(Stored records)

↓↓↓

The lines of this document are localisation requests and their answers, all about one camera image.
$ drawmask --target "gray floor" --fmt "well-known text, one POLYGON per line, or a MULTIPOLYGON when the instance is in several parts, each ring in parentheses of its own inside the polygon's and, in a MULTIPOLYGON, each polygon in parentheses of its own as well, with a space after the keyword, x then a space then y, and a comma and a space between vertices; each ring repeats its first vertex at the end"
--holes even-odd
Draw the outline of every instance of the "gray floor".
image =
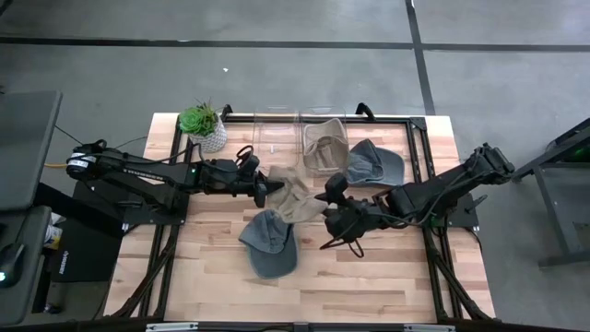
MULTIPOLYGON (((424 42, 590 43, 584 0, 414 2, 424 42)), ((411 42, 402 0, 16 0, 0 18, 0 32, 411 42)), ((488 141, 521 166, 589 114, 588 53, 426 52, 425 58, 436 113, 451 116, 463 158, 488 141)), ((231 103, 236 111, 269 104, 337 104, 353 111, 364 101, 376 113, 424 114, 414 53, 402 50, 0 45, 0 84, 7 91, 60 89, 58 124, 79 139, 112 144, 143 136, 152 113, 181 111, 194 98, 231 103)), ((56 132, 48 161, 61 162, 73 146, 56 132)), ((128 151, 141 153, 143 143, 128 151)), ((73 190, 63 172, 46 170, 43 180, 73 190)), ((497 316, 587 329, 590 266, 537 268, 537 260, 559 250, 532 180, 476 190, 490 196, 478 214, 497 316)), ((96 306, 95 288, 86 294, 96 293, 87 296, 96 306)))

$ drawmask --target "white pot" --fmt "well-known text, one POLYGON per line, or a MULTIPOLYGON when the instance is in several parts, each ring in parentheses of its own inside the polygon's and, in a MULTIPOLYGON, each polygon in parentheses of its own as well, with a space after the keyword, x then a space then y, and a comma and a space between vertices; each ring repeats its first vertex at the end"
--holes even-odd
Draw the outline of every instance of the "white pot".
POLYGON ((201 145, 203 152, 217 152, 221 150, 225 143, 228 141, 228 132, 225 131, 225 126, 218 118, 218 124, 215 127, 215 131, 207 136, 200 136, 196 134, 189 134, 191 141, 195 144, 201 145))

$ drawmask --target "wooden table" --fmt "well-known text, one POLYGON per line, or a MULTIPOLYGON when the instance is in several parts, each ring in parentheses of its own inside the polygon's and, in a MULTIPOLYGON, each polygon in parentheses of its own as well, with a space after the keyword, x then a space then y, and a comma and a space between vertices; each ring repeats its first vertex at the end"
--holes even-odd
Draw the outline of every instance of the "wooden table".
MULTIPOLYGON (((145 157, 162 159, 170 154, 176 113, 154 114, 145 157)), ((459 163, 451 121, 447 116, 426 116, 431 152, 437 173, 459 163)), ((252 143, 252 124, 226 124, 228 144, 206 158, 234 159, 252 143)), ((398 124, 349 124, 354 146, 364 138, 395 151, 409 166, 406 130, 398 124)), ((186 137, 181 147, 185 146, 186 137)), ((419 159, 423 161, 420 144, 419 159)), ((263 168, 284 158, 264 150, 255 152, 263 168)), ((425 167, 421 165, 423 177, 425 167)), ((324 179, 306 178, 314 192, 322 192, 324 179)), ((369 197, 378 189, 348 190, 355 197, 369 197)), ((238 236, 260 209, 250 197, 193 195, 187 222, 181 228, 172 271, 166 320, 400 323, 434 322, 431 286, 421 231, 371 231, 360 243, 365 258, 347 247, 320 251, 331 237, 321 217, 296 226, 300 244, 299 266, 275 280, 259 279, 248 263, 238 236)), ((105 314, 119 309, 146 273, 154 227, 141 226, 127 235, 112 278, 105 314)), ((481 309, 494 315, 486 273, 473 235, 449 230, 456 276, 481 309)), ((152 307, 157 302, 156 281, 152 307)), ((449 292, 442 282, 445 308, 451 313, 449 292)))

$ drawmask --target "transparent container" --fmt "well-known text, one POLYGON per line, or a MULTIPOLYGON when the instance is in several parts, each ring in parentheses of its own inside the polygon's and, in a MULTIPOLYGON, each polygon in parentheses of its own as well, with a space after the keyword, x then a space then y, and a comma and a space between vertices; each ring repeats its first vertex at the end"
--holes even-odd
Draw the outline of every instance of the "transparent container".
POLYGON ((302 160, 315 177, 345 172, 348 167, 346 112, 335 106, 309 107, 299 114, 302 160))
POLYGON ((259 168, 265 174, 273 165, 297 168, 301 155, 299 112, 290 106, 257 109, 253 146, 254 155, 260 160, 259 168))

↑↑↑

• [PROBLEM DETAILS]
Without carrying over any picture, write out the entries above once more, exactly.

• [TASK RESULT]
The lines of this document are localisation requests and their answers, all about one camera image.
$ drawmask --target "gray floor" --fmt "well-known text, one POLYGON per line, or a MULTIPOLYGON when the instance is in several parts, each ring in parentheses of its own inside the polygon's and, in a MULTIPOLYGON, each polygon in parentheses of its own as well, with a space after the keyword, x then a space then y, and a comma and a space between vertices; each ring repeats its first vertex at the end"
--holes even-odd
Draw the outline of every instance of the "gray floor".
image =
MULTIPOLYGON (((424 42, 590 43, 584 0, 414 2, 424 42)), ((411 42, 402 0, 16 0, 0 18, 0 32, 411 42)), ((488 141, 521 166, 589 114, 588 53, 426 52, 425 58, 436 113, 451 116, 463 158, 488 141)), ((231 103, 236 111, 269 104, 337 104, 353 111, 364 101, 376 113, 424 114, 414 53, 402 50, 0 45, 0 84, 7 91, 60 89, 58 124, 79 139, 112 144, 143 136, 152 113, 181 111, 194 98, 231 103)), ((56 132, 48 161, 61 162, 73 146, 56 132)), ((128 151, 141 153, 143 143, 128 151)), ((73 190, 63 172, 46 170, 43 180, 73 190)), ((497 316, 587 329, 590 266, 537 268, 537 260, 559 250, 532 180, 476 190, 490 196, 478 214, 497 316)), ((96 306, 95 288, 86 294, 96 293, 87 296, 96 306)))

$ drawmask --target "white pot" --fmt "well-known text, one POLYGON per line, or a MULTIPOLYGON when the instance is in several parts, each ring in parentheses of its own inside the polygon's and, in a MULTIPOLYGON, each polygon in parentheses of its own as well, with a space after the keyword, x then a space then y, and a comma and a space between vertices; each ring repeats its first vertex at the end"
--holes even-odd
Draw the outline of every instance of the "white pot".
POLYGON ((201 145, 203 152, 217 152, 221 150, 225 143, 228 141, 228 132, 225 131, 225 126, 218 118, 218 124, 215 127, 215 131, 207 136, 200 136, 196 134, 189 134, 191 141, 195 144, 201 145))

$ drawmask --target "wooden table" --fmt "well-known text, one POLYGON per line, or a MULTIPOLYGON when the instance is in several parts, each ring in parentheses of its own inside the polygon's and, in a MULTIPOLYGON, each polygon in parentheses of its own as well, with a space after the keyword, x then a space then y, and a comma and a space between vertices; each ring repeats its first vertex at the end"
--holes even-odd
Draw the outline of every instance of the "wooden table".
MULTIPOLYGON (((145 157, 162 159, 170 154, 176 113, 154 114, 145 157)), ((459 163, 451 121, 447 116, 426 116, 431 152, 437 173, 459 163)), ((252 143, 252 124, 226 124, 228 144, 206 158, 234 159, 252 143)), ((398 124, 349 124, 354 146, 364 138, 395 151, 409 166, 406 130, 398 124)), ((186 137, 181 147, 185 146, 186 137)), ((419 159, 423 161, 420 144, 419 159)), ((263 168, 284 158, 264 150, 255 152, 263 168)), ((425 167, 421 165, 423 177, 425 167)), ((324 179, 306 178, 314 192, 322 192, 324 179)), ((369 197, 378 189, 348 190, 355 197, 369 197)), ((238 236, 260 209, 250 197, 193 195, 187 222, 181 228, 172 271, 166 320, 400 323, 434 322, 431 286, 421 231, 371 231, 360 243, 365 258, 347 247, 320 251, 331 237, 321 217, 296 226, 300 244, 299 266, 275 280, 259 279, 248 263, 238 236)), ((105 314, 119 309, 146 273, 154 227, 141 226, 127 235, 112 278, 105 314)), ((481 309, 494 315, 486 273, 473 235, 449 230, 456 276, 481 309)), ((152 307, 157 302, 156 281, 152 307)), ((449 292, 442 282, 445 308, 451 313, 449 292)))

$ drawmask --target "transparent container" --fmt "well-known text, one POLYGON per line, or a MULTIPOLYGON when the instance is in several parts, each ring in parentheses of its own inside the polygon's and, in a MULTIPOLYGON, each polygon in parentheses of its own as well, with a space after the keyword, x then a space then y, and a comma and a space between vertices; each ring repeats its first vertex at the end"
--holes even-odd
Draw the outline of every instance of the "transparent container".
POLYGON ((302 160, 315 177, 345 172, 348 167, 346 112, 335 106, 309 107, 299 114, 302 160))
POLYGON ((259 168, 265 174, 273 165, 297 168, 301 155, 299 112, 290 106, 257 109, 253 146, 254 155, 260 160, 259 168))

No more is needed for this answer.